Client IP Address Appears as Traefik Pod IP

Traefik Traefik v3 (latest)
1

Hello everyone,

After many hours of testing and searching on this forum, I have not found a solution to my problem.

I have a K3S Cluster (1 control plane and 2 worker). Traefik (v3.2.0) is deployed as a Daemonset. A Traefik loadbalancer Service is deployed on my Cluster (metallb) with externalTrafficPolicy to Local.

A client (outside the cluster) is trying to make connections to an application (within my cluster) through Traefik loadblancer service. This flow works well, but the issue is that the source IP seen from the application corresponds to the IP of one of the Traefik pods (not the real client's).

I have tried:

  • proxy protocol on entry point
  • proxy protocol on ingressRouteTcp
  • externalTrafficPolicy to Local to my Traefik service

None of these solutions work. However, Traefik does see the remote address as the client one.

If I don’t go through Traefik to access my application and I expose a service of type LoadBalancer with externalTrafficPolicy set to Local, the client IP is correct.

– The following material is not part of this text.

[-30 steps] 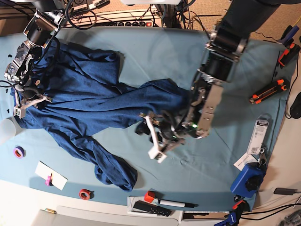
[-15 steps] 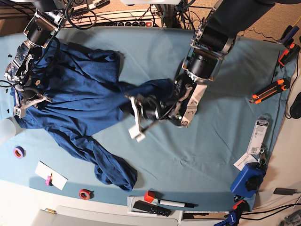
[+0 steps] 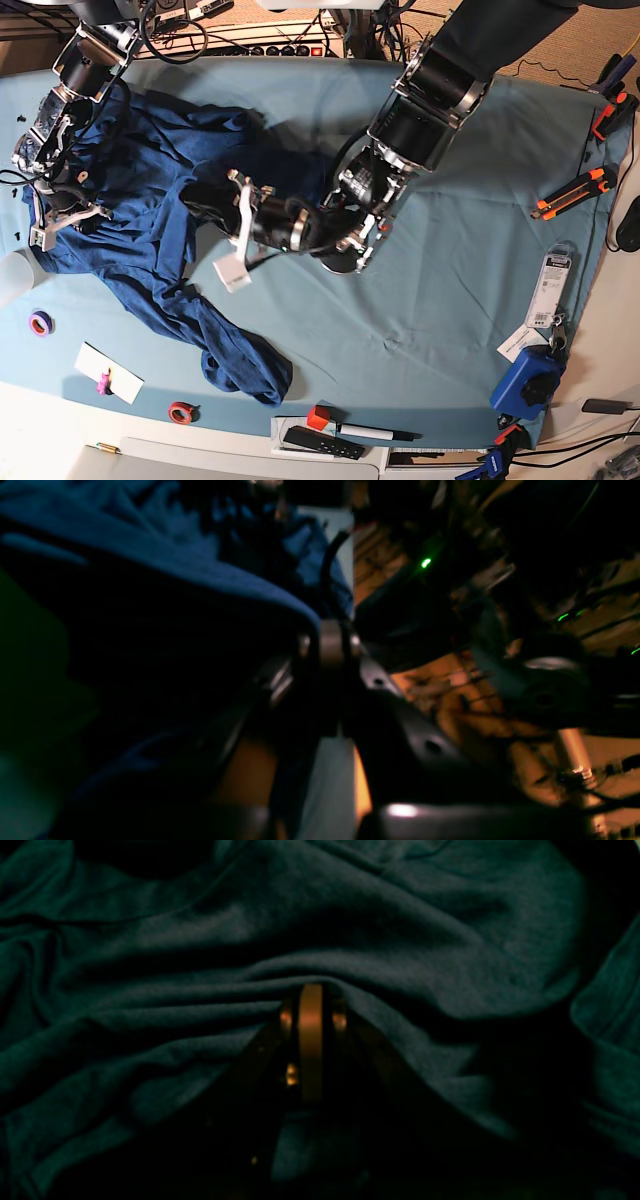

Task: Layout the t-shirt on the table in an organized manner, then fold the t-shirt properly
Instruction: 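Release the fabric and move the left gripper back over the t-shirt middle, then grasp the t-shirt fabric with the left gripper near the right gripper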

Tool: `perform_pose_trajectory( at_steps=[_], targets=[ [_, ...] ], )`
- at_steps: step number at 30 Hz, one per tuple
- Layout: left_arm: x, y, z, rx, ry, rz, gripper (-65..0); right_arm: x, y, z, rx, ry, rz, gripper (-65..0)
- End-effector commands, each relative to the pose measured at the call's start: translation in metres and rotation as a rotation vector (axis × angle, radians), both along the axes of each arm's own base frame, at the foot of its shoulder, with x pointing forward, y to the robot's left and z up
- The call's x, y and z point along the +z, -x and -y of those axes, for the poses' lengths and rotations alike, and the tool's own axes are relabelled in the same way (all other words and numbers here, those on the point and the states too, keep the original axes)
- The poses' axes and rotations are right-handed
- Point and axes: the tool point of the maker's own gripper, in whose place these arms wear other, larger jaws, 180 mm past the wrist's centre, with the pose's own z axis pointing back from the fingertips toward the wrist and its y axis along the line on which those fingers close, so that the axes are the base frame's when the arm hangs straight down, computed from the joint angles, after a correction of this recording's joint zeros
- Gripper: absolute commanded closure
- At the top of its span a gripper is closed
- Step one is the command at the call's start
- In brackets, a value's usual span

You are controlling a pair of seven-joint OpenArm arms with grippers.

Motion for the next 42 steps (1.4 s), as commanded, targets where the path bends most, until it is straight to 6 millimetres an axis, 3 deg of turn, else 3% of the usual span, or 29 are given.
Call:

Any help would be greatly appreciated.

Here is my configuration:

Traefik:

apiVersion: apps/v1
kind: DaemonSet
metadata:
  namespace: traefik
  name: traefik
  labels:
    app: traefik
spec:
  selector:
    matchLabels:
      app: traefik
  template:
    metadata:
      labels:
        app: traefik
    spec:
      tolerations:
        - key: "node-role.kubernetes.io/control-plane"
          operator: "Exists"
          effect: "NoSchedule"
      serviceAccountName: traefik-ingress-controller
      volumes:
        - name: docker-socket
          hostPath:
            path: /var/run/docker.sock
      containers:
      - name: traefik
        image: storage.registry:5001/traefik:v3.2.0
        imagePullPolicy: Always
        envFrom:
          - configMapRef:
              name: traefik-entrypoints-global
        env:
          - name: TRAEFIK_ACCESSLOG
            value: "true"
          - name: TRAEFIK_API_DASHBOARD
            value: "true"
          - name: TRAEFIK_API_INSECURE
            value: "true"
          - name: TRAEFIK_ACCESSLOG
            value: "true"
          - name: TRAEFIK_LOG_LEVEL
            value: "TRACE"
          - name: TRAEFIK_PROVIDERS_DOCKER
            value: "true"
          - name: TRAEFIK_PROVIDERS_KUBERNETESCRD
            value: "true"
          - name: TRAEFIK_PROVIDERS_KUBERNETESCRD_ALLOWCROSSNAMESPACE
            value: "true"
          - name: TRAEFIK_ENTRYPOINTS_TOOLS_ADDRESS
            value: ":4444"
          - name: TRAEFIK_ENTRYPOINTS_TOOLS_PROXYPROTOCOL
            value: "true"
          - name: TRAEFIK_ENTRYPOINTS_TOOLS_PROXYPROTOCOL_INSECURE
            value: "true"
        volumeMounts:
          - mountPath: /var/run/docker.sock
            name: docker-socket

Traefik service:

apiVersion: v1
kind: Service
metadata:
  name: traefik
  namespace: traefik
spec:
  type: LoadBalancer
  externalTrafficPolicy: Local
  ports:
    - protocol: TCP
      name: tools
      port: 4444
      targetPort: 4444
    - protocol: TCP
      name: dashboard
      port: 8080
      targetPort: 8080

  selector:
    app: traefik

IngressRouteTcp:

apiVersion: traefik.io/v1alpha1
kind: IngressRouteTCP
metadata:
  name: myapp-service-traefik-tcp
spec:
  entryPoints:
    - tools
  routes:
    - match: ClientIP(`10.10.205.30`)
      priority: 50
      services:
        - name: myapp-service-traefik
          port: 8080
          proxyProtocol:
            version: 1

Thanks !

2

Try this configuration:

deployment:
  kind: DaemonSet

service:
  spec:
    externalTrafficPolicy: "Local"

(the values are for the Helm chart). This works for me. The daemonset ensures that the external load balancer always finds an instance of traefik on any node and the traffic does not have to be forwarded thru the cluster.